A new memorial in Berlin: Forgive but never forget

Blue wall of the memorial in Berlin

Blue wall of the memorial in Berlin

I am blind, and my husband and I have a son who has physical and developmental disabilities. I usually have a lot to say when writing blog posts about disabilities, but when I was asked to write about a new memorial in Berlin, I originally said no.

The memorial commemorates the children and adults with disabilities who were murdered by the Nazis when Hitler was in power, and an Atlantic Monthly article about all this was so disturbing I didn’t want to deal with it. Here’s how the article begins:

In July 1939, Richard and Lina Kretschmar, two farm workers from eastern Germany, wrote to Adolf Hitler to ask for permission to kill their son. Gerhard Kretschmar had been born five months earlier with one arm, one leg, and vision loss. The Kretschmars were loyal Nazis, and “The Monster,” as they referred to Gerhard, was considered both burdensome and incompatible with the pursuit of genetic perfection. Gerhard was killed a few days later at a hospital near his home, likely by lethal injection.

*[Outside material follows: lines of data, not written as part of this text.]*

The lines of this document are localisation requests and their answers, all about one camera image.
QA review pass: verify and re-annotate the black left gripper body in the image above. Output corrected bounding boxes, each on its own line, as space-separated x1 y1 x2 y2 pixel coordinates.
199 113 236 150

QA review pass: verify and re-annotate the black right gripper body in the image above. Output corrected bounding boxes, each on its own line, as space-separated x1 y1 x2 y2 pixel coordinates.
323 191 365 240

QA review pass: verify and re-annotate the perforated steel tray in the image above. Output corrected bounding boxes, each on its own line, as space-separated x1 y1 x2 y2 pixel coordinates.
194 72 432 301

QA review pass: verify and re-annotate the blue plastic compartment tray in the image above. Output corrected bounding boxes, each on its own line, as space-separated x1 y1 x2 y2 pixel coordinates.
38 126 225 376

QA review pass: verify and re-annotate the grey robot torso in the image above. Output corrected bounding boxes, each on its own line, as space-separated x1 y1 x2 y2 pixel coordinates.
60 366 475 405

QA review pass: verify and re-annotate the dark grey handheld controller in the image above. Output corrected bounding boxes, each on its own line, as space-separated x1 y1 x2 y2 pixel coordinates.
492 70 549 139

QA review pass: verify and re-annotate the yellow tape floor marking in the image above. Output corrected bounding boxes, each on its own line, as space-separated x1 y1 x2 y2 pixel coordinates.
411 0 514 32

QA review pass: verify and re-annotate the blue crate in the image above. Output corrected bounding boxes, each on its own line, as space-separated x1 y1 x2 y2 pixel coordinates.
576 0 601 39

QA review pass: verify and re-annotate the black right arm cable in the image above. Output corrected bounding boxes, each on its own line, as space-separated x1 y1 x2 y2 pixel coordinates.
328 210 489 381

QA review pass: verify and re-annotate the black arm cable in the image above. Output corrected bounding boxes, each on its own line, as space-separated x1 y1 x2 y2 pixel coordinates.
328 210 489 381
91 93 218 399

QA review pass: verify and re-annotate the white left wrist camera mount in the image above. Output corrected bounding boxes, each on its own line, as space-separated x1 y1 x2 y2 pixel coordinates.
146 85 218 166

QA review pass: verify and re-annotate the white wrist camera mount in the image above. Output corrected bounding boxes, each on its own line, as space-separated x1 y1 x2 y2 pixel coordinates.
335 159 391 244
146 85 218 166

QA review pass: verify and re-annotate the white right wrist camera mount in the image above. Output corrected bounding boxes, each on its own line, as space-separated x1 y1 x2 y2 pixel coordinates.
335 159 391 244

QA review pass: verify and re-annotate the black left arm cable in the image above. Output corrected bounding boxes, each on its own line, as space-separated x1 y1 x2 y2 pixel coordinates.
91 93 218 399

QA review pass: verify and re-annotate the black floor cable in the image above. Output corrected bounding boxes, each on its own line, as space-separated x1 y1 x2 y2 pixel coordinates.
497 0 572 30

That story makes my stomach turn every time I read it. I know these horrible things happened, but I don’t want to read accounts of them, and I’m not exactly sure I want a memorial erected to remind me of them, either.

When my husband got home from work that evening, I told him how I felt about all this. He listened, and he was understanding. But then he wisely reminded me of a story I’d told him once, about a visit I’d taken to Dachau when I was a 20-year-old exchange student.

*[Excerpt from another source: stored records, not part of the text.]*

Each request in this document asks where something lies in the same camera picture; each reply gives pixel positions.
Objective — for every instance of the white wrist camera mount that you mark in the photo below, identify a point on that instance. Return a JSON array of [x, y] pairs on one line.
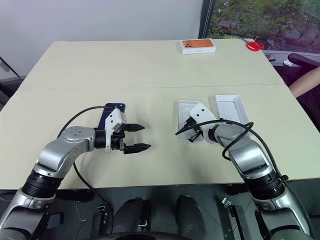
[[111, 122], [201, 113]]

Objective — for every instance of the white phone box lid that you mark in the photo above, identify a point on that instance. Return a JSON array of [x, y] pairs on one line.
[[231, 107]]

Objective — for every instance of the black window frame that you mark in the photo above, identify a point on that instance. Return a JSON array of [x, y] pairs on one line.
[[207, 17]]

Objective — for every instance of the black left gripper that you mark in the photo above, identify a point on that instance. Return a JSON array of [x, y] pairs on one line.
[[117, 142]]

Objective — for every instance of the black phone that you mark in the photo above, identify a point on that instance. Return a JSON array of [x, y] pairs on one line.
[[270, 57]]

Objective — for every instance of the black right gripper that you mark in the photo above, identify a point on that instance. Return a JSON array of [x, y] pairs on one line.
[[196, 127]]

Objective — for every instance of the white phone box base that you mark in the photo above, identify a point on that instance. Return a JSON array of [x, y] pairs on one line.
[[183, 110]]

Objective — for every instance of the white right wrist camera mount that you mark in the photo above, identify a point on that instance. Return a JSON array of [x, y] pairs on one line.
[[201, 113]]

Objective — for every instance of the seated person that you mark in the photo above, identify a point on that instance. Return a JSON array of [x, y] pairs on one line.
[[303, 83]]

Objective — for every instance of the white crumpled tissue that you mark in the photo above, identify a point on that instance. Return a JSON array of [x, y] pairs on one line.
[[288, 62]]

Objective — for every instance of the white box with orange phone print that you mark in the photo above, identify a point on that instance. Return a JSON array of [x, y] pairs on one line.
[[197, 47]]

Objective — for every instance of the dark blue phone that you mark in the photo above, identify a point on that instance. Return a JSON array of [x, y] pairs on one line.
[[117, 106]]

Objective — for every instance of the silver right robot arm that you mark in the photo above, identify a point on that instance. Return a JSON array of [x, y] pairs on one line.
[[252, 155]]

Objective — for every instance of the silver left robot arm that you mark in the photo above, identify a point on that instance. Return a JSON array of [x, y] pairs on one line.
[[62, 152]]

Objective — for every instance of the dark rounded robot foot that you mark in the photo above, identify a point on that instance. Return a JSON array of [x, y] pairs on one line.
[[130, 215], [191, 217]]

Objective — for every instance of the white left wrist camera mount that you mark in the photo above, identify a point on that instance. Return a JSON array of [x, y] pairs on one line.
[[111, 122]]

I could still see back then, and my visit to the former Nazi concentration camp was my first real confrontation with the war crimes I’d read about in memoirs and history books. I saw where prisoners had been punished for breaking camp rules, where Nazi doctors conducted their “medical experiments” on prisoners, and where American liberators found piles of dead bodies after the war was finally over.

My tour of that concentration camp was sobering, and I think it was something I needed to do to honor the wish of its survivors: “Forgive but never forget.”

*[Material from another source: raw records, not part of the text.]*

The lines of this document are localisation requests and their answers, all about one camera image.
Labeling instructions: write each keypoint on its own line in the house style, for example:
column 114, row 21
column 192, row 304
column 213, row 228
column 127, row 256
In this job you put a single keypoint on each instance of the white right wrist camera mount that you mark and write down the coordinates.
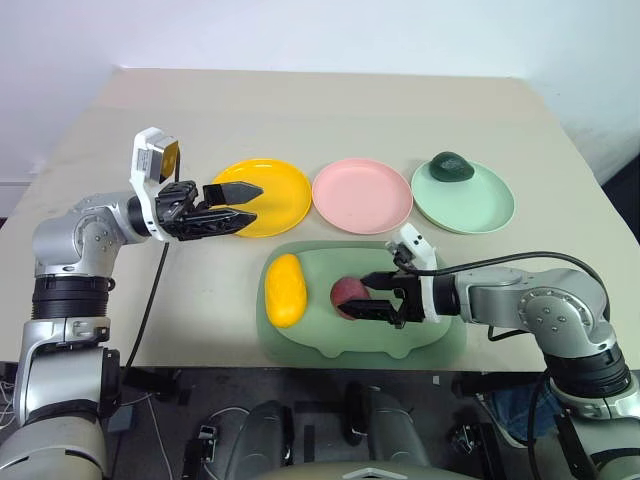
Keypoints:
column 421, row 247

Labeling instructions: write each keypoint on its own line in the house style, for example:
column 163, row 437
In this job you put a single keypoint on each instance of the black rounded upright part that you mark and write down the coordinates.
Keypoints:
column 357, row 412

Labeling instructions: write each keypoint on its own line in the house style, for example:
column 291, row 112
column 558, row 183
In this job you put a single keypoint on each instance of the dark rounded grey shape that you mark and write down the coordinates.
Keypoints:
column 262, row 435
column 397, row 430

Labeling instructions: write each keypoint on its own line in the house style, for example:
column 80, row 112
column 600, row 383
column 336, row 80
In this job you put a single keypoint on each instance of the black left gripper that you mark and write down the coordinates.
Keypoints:
column 175, row 210

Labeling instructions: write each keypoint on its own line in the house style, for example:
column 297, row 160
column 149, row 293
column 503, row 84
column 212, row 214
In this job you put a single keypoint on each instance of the small grey box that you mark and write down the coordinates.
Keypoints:
column 121, row 420

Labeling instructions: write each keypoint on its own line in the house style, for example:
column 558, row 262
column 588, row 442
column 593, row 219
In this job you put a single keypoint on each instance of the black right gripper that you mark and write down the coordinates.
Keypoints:
column 411, row 300

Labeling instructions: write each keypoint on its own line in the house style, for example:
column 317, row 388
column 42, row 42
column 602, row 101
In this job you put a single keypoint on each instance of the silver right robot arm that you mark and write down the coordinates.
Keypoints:
column 550, row 305

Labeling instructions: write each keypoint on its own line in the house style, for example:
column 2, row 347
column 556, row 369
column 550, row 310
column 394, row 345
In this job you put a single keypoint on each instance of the yellow mango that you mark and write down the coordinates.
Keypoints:
column 286, row 292

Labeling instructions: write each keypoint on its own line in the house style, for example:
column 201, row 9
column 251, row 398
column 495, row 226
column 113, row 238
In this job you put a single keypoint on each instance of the green silicone tray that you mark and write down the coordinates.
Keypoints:
column 320, row 342

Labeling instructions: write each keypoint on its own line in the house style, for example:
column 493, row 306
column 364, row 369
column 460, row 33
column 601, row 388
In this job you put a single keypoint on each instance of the grey robot torso edge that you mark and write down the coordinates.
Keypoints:
column 370, row 472

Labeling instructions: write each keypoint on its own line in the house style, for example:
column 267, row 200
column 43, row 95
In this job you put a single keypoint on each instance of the blue cloth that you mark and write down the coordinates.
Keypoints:
column 515, row 412

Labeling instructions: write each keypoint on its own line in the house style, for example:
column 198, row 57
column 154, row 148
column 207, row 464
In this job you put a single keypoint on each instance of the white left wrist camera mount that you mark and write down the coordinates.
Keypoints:
column 142, row 161

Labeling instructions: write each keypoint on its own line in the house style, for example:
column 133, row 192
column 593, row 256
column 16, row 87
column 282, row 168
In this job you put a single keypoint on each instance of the light green plate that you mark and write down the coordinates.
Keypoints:
column 470, row 205

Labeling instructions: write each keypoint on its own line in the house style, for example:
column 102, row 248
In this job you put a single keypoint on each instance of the yellow plate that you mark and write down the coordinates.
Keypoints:
column 282, row 210

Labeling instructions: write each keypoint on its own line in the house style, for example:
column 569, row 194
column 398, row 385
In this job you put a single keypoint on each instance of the pink plate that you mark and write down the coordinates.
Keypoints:
column 360, row 195

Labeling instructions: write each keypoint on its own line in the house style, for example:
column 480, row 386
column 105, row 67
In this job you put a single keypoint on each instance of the dark green avocado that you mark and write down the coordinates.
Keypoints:
column 451, row 167

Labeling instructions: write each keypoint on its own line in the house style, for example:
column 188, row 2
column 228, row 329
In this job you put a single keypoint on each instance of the red apple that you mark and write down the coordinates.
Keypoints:
column 346, row 291

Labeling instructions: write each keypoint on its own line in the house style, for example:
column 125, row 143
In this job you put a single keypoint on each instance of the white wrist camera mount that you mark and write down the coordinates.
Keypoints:
column 142, row 161
column 421, row 247

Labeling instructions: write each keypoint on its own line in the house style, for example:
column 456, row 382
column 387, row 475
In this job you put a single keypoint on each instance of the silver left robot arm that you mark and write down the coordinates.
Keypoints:
column 75, row 235

As time passes, World War II seems long ago. Today’s younger Germans could decide to try to sweep memories of those terrible times under the rug, but instead they feel a stronger need to remember the horrors that began in their country. I need to remember those horrors, too, even if it makes my stomach turn when I do. I commend Berlin for unveiling this new memorial to innocent victims like baby Gerhard. Forgive but never forget.